Step 5 — Walk through the rest of the graph (3 minutes)

The Invoice Processor template has 12 nodes. Walk through them in order:

  • Email Trigger — already configured
  • Extract — pulls vendor name and amount from the email body or attached PDF. This calls the local LLM.
  • Classify — labels the invoice (utility / expense / service). Local LLM.
  • Match PO — does a vector search against your open POs (if you've configured a PO data source). Vector KB.
  • Approve? — a conditional. If amount > $1,000, route to approval.
  • Post to GL — calls your accounting integration (NetSuite, QuickBooks, Xero, or HTTP webhook to your custom system)
  • Notify AP — posts to Slack with the structured summary

For each node, click into it to see what it does and what configuration it needs. Most of the nodes work out of the box — you mostly need to wire up the integrations (the GL system and Slack).
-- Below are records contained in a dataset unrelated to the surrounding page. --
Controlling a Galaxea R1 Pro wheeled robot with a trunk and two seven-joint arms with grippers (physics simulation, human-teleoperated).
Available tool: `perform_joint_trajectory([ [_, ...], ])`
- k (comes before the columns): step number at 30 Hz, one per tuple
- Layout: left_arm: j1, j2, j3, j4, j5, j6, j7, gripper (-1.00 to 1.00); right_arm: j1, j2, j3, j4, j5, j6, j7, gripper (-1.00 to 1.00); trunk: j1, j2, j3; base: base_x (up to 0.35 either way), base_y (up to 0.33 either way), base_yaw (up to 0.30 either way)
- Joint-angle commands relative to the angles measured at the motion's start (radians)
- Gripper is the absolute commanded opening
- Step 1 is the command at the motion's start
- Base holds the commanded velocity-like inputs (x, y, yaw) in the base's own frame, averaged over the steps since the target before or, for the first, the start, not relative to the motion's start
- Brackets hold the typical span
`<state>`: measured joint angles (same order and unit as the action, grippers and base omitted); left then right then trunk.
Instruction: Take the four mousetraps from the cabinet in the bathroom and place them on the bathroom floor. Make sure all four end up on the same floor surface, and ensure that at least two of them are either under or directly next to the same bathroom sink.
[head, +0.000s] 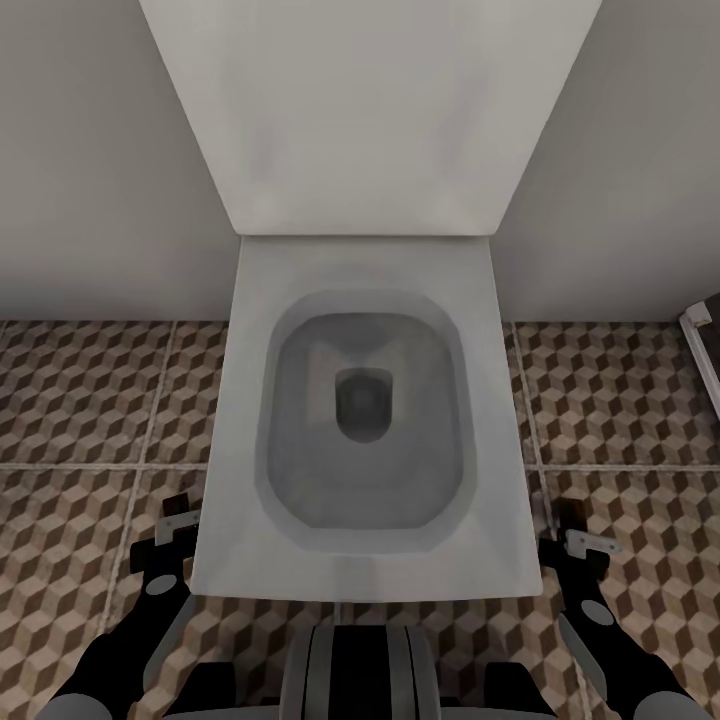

Step 6 — Wire up Slack (1 minute)

Click the Notify AP Slack node. If you haven't connected Slack yet, you'll get the OAuth flow. Authorize. Pick the channel where invoice notifications should land (e.g., #ap-review).

The connector is stored once and reusable across every agent and app in Avery NXR. You won't need to reconnect Slack for the next agent you build.

Step 7 — Test on a real invoice (2 minutes)

Drop a real invoice PDF into the email inbox you connected, or send one to it.

In the Avery window, you should see the agent trigger within a few seconds. The graph nodes will light up one by one as they execute. You can click into each node to see the input and output it produced.

If something doesn't look right, click into the audit log (the Audit tab on the project) to see the full step-by-step record of what the agent did and why.

When everything looks right, click Activate. The agent is now live.

Step 8 — Adjust thresholds and rules (1 minute)

Once you've seen a few invoices process, you'll know what to adjust. Common edits:

  • Approval threshold — change the $1,000 default to fit your policy
  • PO matching confidence — tighten or loosen based on accuracy
  • Notification channel — route urgent invoices to a different channel
  • Auto-post threshold — automatically post low-risk invoices, escalate the rest

Every change is a click on a node and a property update. No code edits required.

What just happened

In about 10 minutes, you wired up an agent that:

  • Watches an email inbox
  • Reads incoming invoices (handles PDF parsing)
  • Extracts structured fields using your local model
  • Classifies and routes based on rules and confidence
  • Connects to your accounting system
  • Notifies your team

All running on your laptop. Every action audited. Every node inspectable. Every credential stored in your OS keychain.

Where to go next

A few obvious extensions once the basic agent is working:

  • Add a PO data source so the Match PO node has something to match against
  • Add a vendor master so Avery can learn your vendor naming conventions
  • Fork the agent for a different workflow — expense receipts instead of invoices, contracts instead of invoices, customer signed forms

The visual builder makes forking trivial. Right-click → Duplicate → modify the trigger and the extraction logic. You have a new agent.